## REQUIRED WORK
Where the word "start" occurs in a line of the data, return the whole line.

## PROVIDED ENTRIES
--*--
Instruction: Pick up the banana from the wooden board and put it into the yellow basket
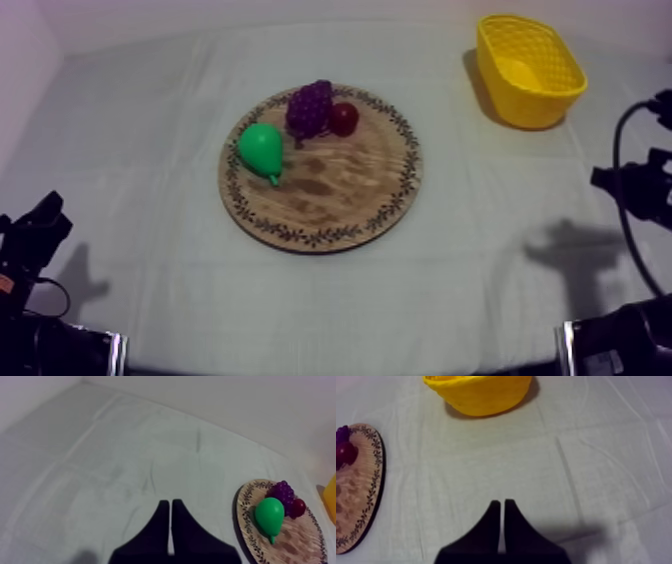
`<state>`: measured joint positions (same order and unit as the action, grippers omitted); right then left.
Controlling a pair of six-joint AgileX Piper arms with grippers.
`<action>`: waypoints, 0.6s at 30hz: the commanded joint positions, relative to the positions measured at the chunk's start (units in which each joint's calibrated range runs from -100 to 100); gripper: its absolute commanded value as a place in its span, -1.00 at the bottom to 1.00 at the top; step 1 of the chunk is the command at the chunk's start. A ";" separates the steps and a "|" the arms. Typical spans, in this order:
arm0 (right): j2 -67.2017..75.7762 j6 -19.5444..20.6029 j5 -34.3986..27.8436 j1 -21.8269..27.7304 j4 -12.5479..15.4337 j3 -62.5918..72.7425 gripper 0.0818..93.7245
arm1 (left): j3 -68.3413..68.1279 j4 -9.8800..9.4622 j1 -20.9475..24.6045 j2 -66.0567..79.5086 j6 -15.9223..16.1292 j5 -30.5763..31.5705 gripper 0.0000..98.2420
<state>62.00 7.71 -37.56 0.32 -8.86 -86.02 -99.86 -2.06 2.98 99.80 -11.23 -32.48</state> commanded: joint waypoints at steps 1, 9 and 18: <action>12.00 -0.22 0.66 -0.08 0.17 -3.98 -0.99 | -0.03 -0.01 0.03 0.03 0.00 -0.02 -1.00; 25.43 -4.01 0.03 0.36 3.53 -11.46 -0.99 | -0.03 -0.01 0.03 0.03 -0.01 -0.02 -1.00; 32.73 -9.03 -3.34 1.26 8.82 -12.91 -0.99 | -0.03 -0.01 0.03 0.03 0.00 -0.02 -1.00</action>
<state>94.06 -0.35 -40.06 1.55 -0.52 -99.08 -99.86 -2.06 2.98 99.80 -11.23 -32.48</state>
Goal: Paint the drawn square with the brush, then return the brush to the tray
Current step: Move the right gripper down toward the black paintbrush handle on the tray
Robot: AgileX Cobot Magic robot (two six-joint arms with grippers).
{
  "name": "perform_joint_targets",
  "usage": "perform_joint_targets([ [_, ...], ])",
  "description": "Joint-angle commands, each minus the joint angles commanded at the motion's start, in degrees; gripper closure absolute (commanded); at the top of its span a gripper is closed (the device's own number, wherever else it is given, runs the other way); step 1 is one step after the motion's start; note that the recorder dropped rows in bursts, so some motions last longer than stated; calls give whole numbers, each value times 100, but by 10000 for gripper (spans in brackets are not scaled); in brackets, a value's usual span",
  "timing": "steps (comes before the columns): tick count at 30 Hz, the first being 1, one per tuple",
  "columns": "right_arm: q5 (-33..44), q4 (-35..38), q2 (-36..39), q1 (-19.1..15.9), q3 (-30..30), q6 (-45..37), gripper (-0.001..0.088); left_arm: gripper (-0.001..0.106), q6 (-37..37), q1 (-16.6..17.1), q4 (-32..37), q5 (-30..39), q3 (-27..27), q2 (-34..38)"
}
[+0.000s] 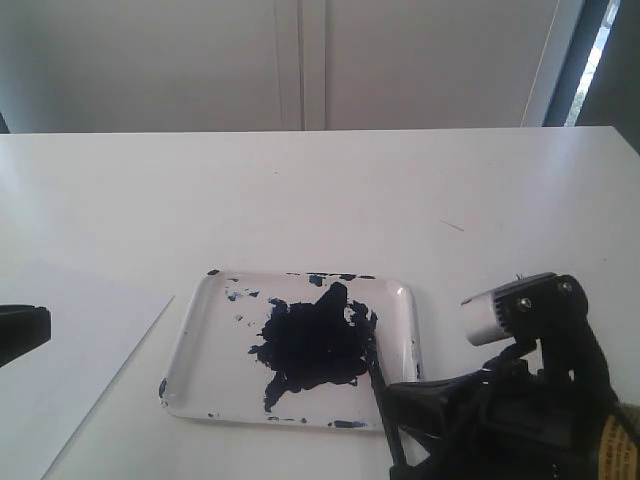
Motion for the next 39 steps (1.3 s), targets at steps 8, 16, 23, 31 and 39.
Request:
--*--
## ANSWER BELOW
`<action>`: waypoints, 0.6s at 30hz: the commanded joint positions, relative to the positions measured at the chunk's start (units in which each joint's calibrated range runs from -100 to 100); gripper: its absolute commanded value as a place in its span, -1.00 at the bottom to 1.00 at the top; step 1 of the chunk is the command at the chunk's start. A ";" separates the steps and a "|" the arms. Typical spans, in this order:
  "description": "Joint-angle commands, each minus the joint angles commanded at the motion's start, in degrees; gripper closure absolute (commanded); at the top of its span a gripper is closed (the device's own number, wherever else it is given, runs the other way); step 1 is one step after the motion's start; note that the recorder dropped rows in bursts, so some motions last longer than stated; calls give whole numbers, each value times 100, but by 10000 for gripper (spans in brackets are not scaled); in brackets, a value's usual span",

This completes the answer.